> [Extracted entries]:

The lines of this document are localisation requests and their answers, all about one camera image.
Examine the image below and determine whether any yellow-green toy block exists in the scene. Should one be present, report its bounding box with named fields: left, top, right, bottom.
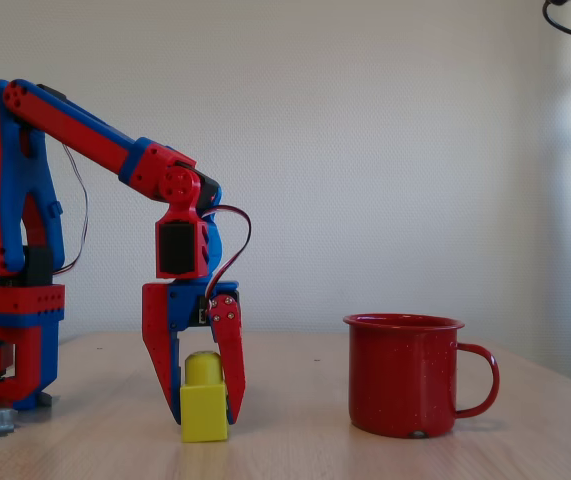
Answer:
left=179, top=350, right=230, bottom=444

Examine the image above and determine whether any red enamel mug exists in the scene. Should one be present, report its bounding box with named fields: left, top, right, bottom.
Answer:
left=342, top=313, right=501, bottom=440

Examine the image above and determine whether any red black gripper servo cable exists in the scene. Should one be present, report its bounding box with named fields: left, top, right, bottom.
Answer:
left=203, top=204, right=253, bottom=307

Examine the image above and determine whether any thin arm servo cable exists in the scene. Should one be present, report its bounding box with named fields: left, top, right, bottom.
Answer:
left=53, top=143, right=90, bottom=275

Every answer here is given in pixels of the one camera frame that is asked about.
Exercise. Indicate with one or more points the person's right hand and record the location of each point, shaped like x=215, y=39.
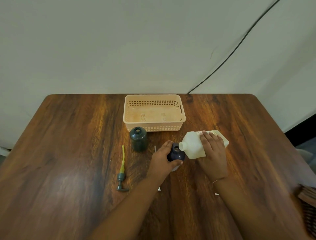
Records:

> [Exercise goal]: How many lines in the records hold the string "fields"? The number alone is the answer.

> [Worked solution]: 4